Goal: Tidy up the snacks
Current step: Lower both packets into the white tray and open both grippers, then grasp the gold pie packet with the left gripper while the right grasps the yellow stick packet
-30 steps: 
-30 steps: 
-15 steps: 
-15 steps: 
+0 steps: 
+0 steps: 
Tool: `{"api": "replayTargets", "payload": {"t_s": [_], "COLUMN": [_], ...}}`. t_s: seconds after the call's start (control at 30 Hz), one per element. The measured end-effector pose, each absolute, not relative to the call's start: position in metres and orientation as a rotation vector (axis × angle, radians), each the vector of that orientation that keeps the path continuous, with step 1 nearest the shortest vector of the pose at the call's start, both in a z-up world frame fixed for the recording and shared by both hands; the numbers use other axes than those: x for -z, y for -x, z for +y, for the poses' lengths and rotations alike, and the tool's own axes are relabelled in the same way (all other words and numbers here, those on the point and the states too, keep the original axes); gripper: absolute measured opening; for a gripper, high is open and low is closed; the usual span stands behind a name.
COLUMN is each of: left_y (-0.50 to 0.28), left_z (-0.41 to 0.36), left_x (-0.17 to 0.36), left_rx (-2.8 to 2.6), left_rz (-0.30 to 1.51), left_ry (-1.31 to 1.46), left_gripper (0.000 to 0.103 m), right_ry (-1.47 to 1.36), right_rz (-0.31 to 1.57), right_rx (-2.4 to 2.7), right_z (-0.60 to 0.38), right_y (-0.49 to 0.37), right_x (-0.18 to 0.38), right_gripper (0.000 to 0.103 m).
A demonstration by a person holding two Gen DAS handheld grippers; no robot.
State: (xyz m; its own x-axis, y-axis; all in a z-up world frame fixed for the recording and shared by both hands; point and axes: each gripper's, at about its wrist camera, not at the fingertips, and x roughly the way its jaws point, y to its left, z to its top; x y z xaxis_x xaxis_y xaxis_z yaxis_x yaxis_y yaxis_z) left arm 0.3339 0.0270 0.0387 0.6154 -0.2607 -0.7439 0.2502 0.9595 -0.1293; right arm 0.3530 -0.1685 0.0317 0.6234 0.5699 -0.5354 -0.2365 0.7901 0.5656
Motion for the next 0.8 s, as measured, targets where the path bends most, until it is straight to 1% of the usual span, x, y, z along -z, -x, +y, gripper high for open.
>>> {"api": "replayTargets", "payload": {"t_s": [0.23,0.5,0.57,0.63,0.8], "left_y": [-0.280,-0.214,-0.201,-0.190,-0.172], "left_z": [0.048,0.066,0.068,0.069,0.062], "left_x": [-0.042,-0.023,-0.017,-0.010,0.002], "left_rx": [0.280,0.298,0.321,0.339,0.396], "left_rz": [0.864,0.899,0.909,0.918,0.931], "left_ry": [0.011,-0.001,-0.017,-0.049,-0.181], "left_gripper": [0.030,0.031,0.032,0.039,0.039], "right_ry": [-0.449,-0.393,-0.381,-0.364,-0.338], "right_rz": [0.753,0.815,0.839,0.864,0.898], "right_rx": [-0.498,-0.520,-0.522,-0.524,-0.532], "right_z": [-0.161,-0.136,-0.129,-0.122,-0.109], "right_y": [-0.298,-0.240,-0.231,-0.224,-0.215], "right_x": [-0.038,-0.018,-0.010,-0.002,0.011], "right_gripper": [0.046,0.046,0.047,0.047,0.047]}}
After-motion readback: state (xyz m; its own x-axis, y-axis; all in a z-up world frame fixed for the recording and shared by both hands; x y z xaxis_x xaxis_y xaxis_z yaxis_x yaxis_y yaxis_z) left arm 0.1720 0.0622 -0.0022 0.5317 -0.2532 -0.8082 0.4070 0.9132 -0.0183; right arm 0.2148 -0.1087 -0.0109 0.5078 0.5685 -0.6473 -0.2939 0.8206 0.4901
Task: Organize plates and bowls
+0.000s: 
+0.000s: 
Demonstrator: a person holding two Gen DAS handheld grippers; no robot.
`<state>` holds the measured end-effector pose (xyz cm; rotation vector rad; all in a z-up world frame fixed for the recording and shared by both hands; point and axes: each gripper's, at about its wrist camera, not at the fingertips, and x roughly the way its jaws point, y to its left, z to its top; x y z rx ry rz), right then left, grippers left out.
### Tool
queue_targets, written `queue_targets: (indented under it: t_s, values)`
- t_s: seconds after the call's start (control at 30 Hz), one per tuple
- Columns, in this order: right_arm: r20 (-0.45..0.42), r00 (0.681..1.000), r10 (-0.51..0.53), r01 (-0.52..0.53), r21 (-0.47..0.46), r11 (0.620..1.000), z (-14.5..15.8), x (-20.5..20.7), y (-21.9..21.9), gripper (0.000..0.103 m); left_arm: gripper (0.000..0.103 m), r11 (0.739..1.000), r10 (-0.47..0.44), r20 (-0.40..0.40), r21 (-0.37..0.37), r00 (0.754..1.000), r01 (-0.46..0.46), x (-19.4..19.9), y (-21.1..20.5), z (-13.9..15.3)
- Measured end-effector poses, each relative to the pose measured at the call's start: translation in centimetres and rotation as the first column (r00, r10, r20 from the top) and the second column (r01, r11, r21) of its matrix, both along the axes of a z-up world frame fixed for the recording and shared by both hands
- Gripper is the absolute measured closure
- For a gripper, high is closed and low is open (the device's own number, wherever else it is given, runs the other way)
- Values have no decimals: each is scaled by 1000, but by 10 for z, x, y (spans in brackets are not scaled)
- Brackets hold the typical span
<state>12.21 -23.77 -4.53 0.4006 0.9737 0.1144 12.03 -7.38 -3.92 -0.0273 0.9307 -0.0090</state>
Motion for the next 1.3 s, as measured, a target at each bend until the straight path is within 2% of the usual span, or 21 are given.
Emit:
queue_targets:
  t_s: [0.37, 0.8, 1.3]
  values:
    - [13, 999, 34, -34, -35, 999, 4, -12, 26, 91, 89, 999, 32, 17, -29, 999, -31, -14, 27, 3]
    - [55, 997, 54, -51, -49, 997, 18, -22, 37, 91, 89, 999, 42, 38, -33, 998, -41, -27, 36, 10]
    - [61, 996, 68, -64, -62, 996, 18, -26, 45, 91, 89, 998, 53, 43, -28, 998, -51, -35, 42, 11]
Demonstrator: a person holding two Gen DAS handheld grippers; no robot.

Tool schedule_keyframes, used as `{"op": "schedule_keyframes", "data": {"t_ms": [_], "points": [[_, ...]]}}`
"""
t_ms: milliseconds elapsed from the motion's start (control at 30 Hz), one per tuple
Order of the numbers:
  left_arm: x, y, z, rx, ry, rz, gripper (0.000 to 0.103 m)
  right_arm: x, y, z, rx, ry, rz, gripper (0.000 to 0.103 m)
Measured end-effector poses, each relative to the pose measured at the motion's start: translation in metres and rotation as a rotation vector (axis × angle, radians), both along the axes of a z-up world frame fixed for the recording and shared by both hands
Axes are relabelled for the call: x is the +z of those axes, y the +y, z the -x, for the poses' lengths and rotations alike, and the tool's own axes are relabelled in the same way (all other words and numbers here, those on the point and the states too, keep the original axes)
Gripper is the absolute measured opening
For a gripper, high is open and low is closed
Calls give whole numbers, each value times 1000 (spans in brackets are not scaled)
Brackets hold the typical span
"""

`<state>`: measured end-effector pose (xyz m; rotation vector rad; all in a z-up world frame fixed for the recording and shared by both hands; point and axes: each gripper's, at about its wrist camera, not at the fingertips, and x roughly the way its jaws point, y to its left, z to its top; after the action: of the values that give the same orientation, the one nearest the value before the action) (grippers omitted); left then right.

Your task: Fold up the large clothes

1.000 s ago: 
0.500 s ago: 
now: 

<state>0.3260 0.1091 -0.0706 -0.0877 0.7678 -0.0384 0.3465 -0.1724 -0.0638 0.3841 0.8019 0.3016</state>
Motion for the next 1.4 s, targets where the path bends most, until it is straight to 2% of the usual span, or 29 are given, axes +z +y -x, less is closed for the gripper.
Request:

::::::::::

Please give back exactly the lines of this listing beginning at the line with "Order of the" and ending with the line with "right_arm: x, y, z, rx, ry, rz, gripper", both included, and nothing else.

**FINAL ANSWER:**
Order of the numbers:
  left_arm: x, y, z, rx, ry, rz, gripper (0.000 to 0.103 m)
  right_arm: x, y, z, rx, ry, rz, gripper (0.000 to 0.103 m)

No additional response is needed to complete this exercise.